The Week’s Top Stories is a guided tour through the biggest market stories of the week, from winning stocks to brutal dips to the facts and forecasts generating buzz on Wall Street.
DEBT CEILING UPDATE
Lawmakers reportedly made some progress on debt talks, with Republicans and Democrats working toward a potential deal to raise the federal ceiling but largely limit spending over the next two years. On the table are defense spending and contoversial investments in the IRS. The Biden administration is also working out a contingency plan to potentially delay payments to the U.S. Treasury. The Dow Jones jumped over 300 points going into Memorial Day weekend as hopes rose that the federal government would not default.
NVIDIA SPARKS RALLY
The stock market also got a boost on Thursday after chipmaker Nvidia reported a 20 percent jump in revenue from the previous quarter, mostly due to the artificial intelligence boom fueling demand for high-end semiconductors. The company’s shares surged more than 25 percent following the report and helped spark a rally across the tech sector. “The computer industry is going through two simultaneous transitions — accelerated computing and generative AI,” CEO Jensen Huang in a statement.
DUMPING DOLLAR TREE
Meanwhile, Dollar Tree’s stock fell more than 16 percent after the company disappointed on earnings and lowered its profit outlook for the year. The earnings miss reflects a number of headwinds facing the discount retailer, among them higher levels of shrink and a shift to lower-margin consumables.
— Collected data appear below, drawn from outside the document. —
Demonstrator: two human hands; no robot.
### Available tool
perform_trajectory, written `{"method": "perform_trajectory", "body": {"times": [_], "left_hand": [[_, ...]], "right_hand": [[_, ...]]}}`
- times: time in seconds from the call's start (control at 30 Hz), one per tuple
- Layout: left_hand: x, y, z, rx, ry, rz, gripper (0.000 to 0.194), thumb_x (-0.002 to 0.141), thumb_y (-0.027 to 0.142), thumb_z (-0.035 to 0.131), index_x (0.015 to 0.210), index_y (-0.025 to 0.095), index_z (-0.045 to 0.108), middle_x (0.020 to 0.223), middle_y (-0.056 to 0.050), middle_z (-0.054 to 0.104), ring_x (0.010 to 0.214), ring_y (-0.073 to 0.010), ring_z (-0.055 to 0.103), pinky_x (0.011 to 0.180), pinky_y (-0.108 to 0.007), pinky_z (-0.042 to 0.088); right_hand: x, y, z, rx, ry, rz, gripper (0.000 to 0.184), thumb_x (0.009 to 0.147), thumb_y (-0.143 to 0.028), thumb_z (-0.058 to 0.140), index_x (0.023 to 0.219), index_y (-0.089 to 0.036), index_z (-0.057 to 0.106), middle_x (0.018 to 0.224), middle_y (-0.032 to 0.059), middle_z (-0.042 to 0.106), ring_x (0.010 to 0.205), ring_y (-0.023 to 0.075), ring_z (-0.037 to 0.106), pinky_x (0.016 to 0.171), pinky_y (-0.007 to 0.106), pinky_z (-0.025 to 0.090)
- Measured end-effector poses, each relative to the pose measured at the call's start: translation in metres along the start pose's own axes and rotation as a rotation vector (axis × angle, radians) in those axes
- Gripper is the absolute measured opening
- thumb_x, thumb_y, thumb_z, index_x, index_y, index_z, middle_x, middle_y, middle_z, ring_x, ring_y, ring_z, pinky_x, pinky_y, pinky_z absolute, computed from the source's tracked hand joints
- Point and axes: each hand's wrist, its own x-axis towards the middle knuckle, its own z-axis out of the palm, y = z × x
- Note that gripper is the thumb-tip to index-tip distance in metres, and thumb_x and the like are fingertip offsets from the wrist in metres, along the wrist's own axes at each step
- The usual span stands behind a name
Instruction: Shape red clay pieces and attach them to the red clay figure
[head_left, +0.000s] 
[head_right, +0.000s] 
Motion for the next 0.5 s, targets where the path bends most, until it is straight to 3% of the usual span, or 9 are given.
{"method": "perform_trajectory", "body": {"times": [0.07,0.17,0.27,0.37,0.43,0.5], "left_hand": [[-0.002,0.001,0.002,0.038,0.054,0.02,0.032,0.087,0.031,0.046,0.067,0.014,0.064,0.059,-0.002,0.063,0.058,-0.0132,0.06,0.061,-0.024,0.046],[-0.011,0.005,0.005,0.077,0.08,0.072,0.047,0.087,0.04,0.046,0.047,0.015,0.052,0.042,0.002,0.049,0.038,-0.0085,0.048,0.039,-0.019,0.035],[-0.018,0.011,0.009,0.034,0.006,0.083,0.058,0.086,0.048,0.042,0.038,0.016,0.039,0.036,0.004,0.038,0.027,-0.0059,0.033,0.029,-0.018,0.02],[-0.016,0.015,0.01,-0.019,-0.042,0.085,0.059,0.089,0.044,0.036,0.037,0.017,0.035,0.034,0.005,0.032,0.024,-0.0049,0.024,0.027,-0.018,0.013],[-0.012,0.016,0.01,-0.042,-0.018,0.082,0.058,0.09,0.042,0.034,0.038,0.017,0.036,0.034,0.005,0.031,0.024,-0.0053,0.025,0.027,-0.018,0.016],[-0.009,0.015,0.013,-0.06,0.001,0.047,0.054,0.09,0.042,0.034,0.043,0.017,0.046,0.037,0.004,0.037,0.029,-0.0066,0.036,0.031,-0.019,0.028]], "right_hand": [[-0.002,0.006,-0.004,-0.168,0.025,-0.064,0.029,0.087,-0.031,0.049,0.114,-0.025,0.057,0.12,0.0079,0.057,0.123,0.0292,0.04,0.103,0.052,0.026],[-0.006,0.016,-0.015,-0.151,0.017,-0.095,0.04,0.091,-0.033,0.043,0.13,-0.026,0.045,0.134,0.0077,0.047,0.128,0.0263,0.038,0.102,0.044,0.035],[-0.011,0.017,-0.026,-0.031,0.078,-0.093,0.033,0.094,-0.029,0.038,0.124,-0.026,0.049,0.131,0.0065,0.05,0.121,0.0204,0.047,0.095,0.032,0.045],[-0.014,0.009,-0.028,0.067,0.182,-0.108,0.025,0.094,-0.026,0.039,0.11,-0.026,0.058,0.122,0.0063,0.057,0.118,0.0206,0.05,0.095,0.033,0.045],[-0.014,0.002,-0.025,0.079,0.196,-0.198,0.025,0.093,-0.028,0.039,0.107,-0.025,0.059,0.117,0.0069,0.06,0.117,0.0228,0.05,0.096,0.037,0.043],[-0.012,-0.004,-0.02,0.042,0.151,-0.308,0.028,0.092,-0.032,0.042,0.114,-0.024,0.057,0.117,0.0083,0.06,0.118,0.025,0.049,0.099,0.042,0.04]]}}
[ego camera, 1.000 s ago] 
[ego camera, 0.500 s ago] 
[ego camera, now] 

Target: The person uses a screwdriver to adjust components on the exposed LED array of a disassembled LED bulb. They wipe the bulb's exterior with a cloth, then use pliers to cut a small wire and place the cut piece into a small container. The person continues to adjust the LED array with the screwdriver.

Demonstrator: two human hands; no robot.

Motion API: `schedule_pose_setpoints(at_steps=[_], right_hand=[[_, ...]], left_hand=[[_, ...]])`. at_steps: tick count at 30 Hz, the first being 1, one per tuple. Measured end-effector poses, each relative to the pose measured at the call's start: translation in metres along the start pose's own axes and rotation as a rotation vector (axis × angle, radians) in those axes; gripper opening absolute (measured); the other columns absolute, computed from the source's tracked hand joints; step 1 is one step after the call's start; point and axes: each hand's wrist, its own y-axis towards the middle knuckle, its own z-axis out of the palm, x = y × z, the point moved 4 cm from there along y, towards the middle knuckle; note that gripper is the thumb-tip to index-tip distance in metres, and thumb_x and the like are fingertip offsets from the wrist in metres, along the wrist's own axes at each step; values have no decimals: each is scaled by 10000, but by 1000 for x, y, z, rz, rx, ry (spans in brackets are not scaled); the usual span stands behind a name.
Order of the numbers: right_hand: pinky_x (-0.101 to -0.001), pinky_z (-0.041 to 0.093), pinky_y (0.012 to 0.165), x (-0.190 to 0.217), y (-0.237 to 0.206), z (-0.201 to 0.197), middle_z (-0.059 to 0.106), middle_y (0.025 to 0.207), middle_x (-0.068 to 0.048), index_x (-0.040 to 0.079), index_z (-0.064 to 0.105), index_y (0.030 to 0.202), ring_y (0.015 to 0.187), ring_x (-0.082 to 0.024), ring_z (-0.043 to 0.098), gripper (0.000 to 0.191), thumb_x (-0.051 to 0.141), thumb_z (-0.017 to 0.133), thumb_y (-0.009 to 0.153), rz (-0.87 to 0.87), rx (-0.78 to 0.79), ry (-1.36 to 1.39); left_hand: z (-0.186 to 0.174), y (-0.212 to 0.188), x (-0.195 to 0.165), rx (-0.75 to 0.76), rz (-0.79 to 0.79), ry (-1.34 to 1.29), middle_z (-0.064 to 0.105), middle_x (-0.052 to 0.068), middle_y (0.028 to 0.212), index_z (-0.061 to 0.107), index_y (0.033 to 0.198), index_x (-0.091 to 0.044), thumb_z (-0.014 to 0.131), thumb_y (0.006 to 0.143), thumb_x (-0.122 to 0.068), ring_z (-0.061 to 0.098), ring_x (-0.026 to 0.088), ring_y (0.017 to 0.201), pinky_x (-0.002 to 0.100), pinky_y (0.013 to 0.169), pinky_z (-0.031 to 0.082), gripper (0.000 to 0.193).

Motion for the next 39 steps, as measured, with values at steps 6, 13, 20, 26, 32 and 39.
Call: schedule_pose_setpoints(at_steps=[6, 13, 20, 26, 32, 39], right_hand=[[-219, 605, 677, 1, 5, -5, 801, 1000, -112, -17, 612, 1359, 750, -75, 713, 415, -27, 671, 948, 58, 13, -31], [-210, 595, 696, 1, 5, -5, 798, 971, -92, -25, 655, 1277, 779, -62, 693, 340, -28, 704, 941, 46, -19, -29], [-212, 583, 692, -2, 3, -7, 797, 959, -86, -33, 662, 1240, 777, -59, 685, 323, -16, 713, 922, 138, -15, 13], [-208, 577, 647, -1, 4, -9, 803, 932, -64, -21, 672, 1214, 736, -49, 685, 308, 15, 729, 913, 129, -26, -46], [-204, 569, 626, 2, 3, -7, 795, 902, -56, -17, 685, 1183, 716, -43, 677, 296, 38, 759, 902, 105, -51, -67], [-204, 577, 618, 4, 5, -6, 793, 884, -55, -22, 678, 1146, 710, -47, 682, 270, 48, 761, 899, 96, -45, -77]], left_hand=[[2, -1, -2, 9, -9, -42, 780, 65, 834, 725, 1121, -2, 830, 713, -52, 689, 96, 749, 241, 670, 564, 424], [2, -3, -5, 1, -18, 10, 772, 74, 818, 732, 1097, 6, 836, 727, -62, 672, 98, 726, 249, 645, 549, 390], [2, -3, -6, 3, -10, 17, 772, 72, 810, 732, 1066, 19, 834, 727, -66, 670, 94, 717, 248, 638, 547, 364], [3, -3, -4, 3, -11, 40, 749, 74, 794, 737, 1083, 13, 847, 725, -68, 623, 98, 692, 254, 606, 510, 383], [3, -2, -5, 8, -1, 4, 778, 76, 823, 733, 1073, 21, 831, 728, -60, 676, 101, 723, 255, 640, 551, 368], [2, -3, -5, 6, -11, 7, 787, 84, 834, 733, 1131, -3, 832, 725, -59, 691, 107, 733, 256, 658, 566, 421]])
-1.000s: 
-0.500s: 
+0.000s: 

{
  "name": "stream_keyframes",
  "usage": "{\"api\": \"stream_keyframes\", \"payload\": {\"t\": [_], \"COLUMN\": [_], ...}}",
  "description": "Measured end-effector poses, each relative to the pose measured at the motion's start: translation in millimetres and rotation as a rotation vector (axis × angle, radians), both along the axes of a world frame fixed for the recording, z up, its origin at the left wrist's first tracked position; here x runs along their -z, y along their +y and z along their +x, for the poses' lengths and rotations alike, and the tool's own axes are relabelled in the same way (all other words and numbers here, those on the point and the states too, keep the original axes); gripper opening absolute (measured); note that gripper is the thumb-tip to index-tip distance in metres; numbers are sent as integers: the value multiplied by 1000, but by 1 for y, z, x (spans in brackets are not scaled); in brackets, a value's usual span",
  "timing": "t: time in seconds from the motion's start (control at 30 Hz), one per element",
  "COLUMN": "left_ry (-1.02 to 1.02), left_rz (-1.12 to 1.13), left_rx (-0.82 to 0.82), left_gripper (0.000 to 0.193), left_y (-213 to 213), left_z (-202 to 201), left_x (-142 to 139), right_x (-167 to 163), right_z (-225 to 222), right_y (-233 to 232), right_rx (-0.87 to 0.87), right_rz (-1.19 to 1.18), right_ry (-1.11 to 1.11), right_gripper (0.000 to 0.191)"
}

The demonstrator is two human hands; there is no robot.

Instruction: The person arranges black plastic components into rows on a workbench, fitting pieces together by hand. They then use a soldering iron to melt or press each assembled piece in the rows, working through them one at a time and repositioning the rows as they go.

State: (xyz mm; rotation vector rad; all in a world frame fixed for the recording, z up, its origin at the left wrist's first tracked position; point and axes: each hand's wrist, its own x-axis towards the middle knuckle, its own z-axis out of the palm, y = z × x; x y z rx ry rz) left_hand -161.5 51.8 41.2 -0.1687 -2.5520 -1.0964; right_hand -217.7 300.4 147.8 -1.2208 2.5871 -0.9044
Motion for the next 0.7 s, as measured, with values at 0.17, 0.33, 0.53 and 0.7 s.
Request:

These challenges have been felt across the sector, which has struggled with changes to consumer demand post-pandemic.
BEST BUY BEATS
Bucking the trend, however, is Best Buy. The technology retailer’s stock is up nearly 5 percent for the week on the back of an earnings report that beat Wall Street estimates. Tempering the rally though is the fact that Best Buy is still expecting weaker spending on consumer electronics in the coming year. “What we would say is we’ve been seeing a consumer who is — whether or not you call it a recession — exhibiting some recessionary behaviors,” CEO Corie Barry told investors.